Strategies to cure HIV-1-infection require the eradication of viral reservoirs. An innovative approach for boosting the cytotoxic T lymphocyte response is the transfer of T-cell receptors (TCRs). Previously, we have shown that electroporation of TCR-encoding mRNA is able to reprogram CD8 T-cells derived from healthy donors. So far, it is unknown whether the transfer of HIV-1-specific TCRs is capable to reprogram CD8 T-cells of HIV-1-infected patients. To assess the efficiency of TCR-transfer by mRNA electroporation and the functionality of reprogrammed T-cells in HIV-1-infected patients, we performed an in vitro analysis of TCR-transfer into T-cells from HIV-1-infected patients in various stages of disease and from healthy controls.
Peripheral blood mononuclear cells from 16 HIV-1-infected patients (nine HLA-A*02-positive, seven HLA-A*02-negative) and from five healthy controls were electroporated with mRNA-constructs encoding TCRs specific for the HLA-A*02/HIV-1-gag p17 epitope SLYNTVATL (SL9). Functionality of the TCRs was measured by γIFN-ELISpot assays.

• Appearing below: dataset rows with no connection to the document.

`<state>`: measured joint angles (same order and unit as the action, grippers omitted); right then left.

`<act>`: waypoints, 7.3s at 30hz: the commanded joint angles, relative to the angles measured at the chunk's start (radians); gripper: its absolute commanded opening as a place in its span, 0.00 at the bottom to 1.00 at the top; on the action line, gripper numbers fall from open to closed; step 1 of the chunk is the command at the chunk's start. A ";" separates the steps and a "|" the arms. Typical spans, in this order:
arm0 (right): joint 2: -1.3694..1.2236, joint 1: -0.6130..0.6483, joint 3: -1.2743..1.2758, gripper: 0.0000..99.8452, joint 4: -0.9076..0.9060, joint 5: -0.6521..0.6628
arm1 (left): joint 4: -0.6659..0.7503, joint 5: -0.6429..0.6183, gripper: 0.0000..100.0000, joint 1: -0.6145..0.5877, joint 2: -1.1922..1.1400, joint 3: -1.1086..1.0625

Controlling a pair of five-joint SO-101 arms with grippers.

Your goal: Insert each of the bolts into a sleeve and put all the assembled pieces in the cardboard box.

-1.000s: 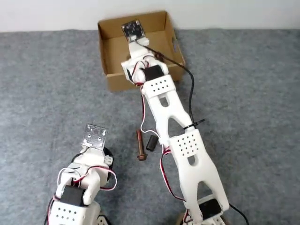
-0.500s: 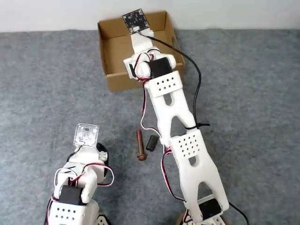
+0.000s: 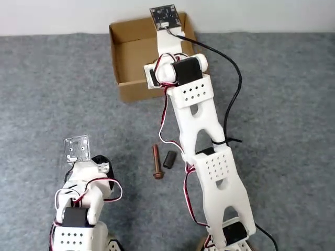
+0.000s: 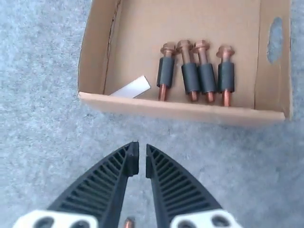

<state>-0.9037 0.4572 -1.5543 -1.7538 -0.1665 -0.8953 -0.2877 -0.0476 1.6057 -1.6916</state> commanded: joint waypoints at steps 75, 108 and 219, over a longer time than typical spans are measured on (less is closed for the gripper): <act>0.894 0.119 1.524 0.01 0.143 -0.249 | 0.026 -0.014 0.00 -0.002 0.000 0.005; 2.273 -0.398 2.588 0.01 0.292 -0.241 | -0.192 -0.021 0.01 0.239 -0.051 0.386; 2.459 -0.423 2.693 0.01 0.309 -0.195 | -0.549 -0.953 0.20 0.058 -1.662 1.423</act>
<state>1.5497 0.0445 1.1477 -1.4653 -0.3690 -1.4001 -1.3802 0.0153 -0.1143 -0.2954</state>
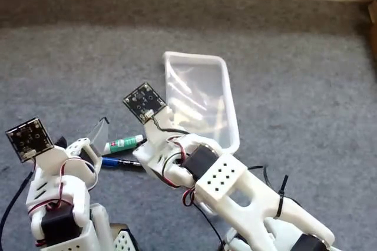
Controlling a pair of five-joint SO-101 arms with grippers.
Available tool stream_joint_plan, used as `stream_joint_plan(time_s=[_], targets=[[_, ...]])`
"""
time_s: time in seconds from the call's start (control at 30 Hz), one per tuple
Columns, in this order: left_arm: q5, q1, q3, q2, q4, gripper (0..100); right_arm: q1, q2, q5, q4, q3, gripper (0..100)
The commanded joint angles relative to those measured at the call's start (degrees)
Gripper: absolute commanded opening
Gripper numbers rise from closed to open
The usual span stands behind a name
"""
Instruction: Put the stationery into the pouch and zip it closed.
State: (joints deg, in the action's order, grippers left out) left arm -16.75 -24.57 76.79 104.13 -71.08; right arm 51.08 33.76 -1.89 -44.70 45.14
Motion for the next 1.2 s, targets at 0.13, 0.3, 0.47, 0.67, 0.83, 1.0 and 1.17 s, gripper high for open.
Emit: stream_joint_plan(time_s=[0.13,0.3,0.47,0.67,0.83,1.0,1.17], targets=[[-0.7,-1.01,-0.31,-0.13,1.23,35,0.13,-14.64,-0.44,2.51,-3.21,0.9],[-0.7,-1.01,-0.31,-0.13,1.23,35,-3.82,-21.14,-0.44,-3.12,-9.1,0.9],[-0.7,-1.01,-0.31,-0.13,1.23,35,-6.46,-21.49,-0.44,-19.74,-16.66,0.9],[-0.7,-1.01,-0.31,-0.13,1.23,35,-9.63,-21.85,7.12,-29.41,-20.97,0.9],[-0.7,-1.01,-0.31,-0.13,1.23,35,-9.54,-21.23,10.02,-32.48,-21.41,0.9],[-0.7,-1.01,-0.31,-0.13,1.23,35,-5.93,-21.67,9.93,-28.18,-22.11,0.9],[-0.7,-1.01,-0.31,-0.13,1.23,35,-7.16,-21.93,9.93,-21.76,-21.76,0.9]])
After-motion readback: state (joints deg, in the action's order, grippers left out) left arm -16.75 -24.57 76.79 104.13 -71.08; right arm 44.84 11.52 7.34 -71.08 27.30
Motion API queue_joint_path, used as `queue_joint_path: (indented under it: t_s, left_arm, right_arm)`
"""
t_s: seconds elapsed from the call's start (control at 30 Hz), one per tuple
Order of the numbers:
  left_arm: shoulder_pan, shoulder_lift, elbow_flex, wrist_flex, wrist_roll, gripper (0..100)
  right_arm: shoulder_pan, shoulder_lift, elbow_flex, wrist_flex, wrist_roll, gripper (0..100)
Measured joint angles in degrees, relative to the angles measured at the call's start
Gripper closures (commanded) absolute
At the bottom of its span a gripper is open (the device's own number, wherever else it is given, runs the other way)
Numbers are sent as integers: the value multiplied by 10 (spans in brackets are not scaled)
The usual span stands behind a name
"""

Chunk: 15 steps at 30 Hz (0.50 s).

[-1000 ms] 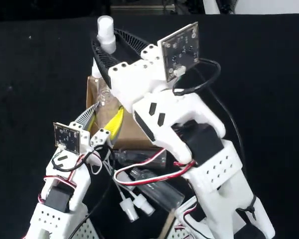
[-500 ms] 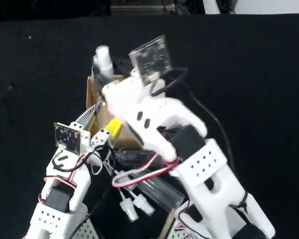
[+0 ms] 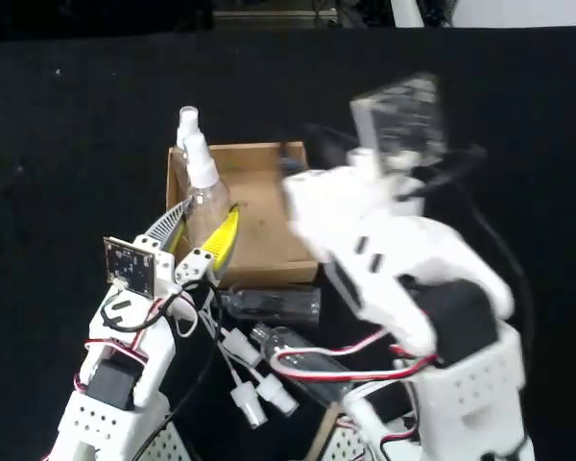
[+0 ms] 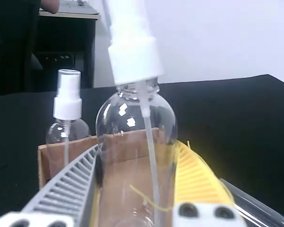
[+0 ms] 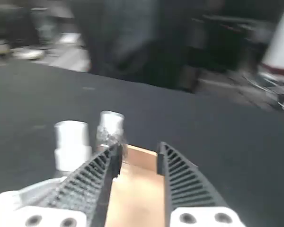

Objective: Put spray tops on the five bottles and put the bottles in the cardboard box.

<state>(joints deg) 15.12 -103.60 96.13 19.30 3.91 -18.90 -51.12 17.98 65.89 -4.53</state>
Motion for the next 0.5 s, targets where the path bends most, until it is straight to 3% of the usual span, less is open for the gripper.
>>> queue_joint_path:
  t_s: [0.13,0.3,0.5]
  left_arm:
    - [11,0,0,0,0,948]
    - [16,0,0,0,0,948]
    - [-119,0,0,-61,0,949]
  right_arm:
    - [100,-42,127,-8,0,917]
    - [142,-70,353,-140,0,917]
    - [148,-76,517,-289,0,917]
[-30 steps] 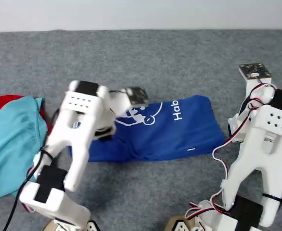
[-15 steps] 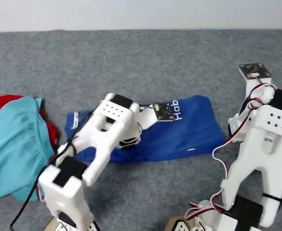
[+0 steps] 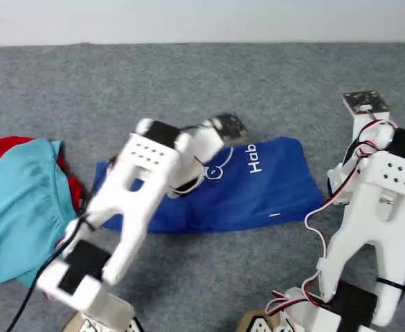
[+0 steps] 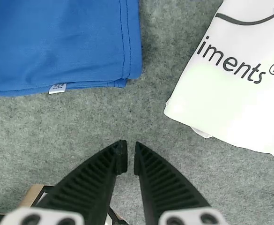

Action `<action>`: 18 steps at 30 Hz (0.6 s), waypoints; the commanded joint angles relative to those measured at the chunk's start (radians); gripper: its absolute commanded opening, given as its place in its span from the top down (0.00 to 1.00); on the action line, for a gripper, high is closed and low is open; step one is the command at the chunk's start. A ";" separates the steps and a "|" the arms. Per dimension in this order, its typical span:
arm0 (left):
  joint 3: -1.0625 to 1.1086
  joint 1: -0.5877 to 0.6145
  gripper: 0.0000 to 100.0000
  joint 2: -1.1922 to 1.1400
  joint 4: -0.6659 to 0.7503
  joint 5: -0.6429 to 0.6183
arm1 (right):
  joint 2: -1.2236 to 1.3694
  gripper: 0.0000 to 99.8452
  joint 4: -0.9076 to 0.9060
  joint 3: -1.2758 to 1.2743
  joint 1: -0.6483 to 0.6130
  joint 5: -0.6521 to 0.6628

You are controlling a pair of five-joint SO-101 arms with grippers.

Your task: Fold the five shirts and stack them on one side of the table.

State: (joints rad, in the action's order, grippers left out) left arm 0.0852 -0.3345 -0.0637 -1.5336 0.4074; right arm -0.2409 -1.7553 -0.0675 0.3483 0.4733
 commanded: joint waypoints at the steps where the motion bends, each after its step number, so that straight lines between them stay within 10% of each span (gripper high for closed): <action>1: -0.033 0.121 0.94 0.129 -0.063 -0.072 | -0.035 0.96 -0.041 0.005 -0.036 0.002; 18: -0.033 0.882 0.94 0.282 -0.218 -0.097 | 0.038 0.91 0.503 -0.391 -0.200 -0.055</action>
State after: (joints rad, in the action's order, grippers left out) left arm 0.0852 0.4849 0.1788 -1.7254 0.3168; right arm -0.2271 -1.3564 -0.4204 0.1212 0.4273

SL9/TCR transfection into peripheral blood mononuclear cells from both HLA-A*02-positive and HLA-A*02-negative HIV-1-infected patients and from healthy blood donors reprogrammed T-cells for recognition of SL9-presenting HLA-A*02-positive cells in γIFN-ELISpot assays. SL9/TCR-transfer into T-cells from an immunodeficient AIDS patient could induce recognition of SL9-expressing target cells only after reversion of T-cell dysfunction by antiretroviral therapy.
The transfer of HIV-1-p17-specific TCRs into T-cells is functional both in HIV-1-infected patients as well as in healthy blood donors. TCR-transfer is a promising method to boost the immune system against HIV-1.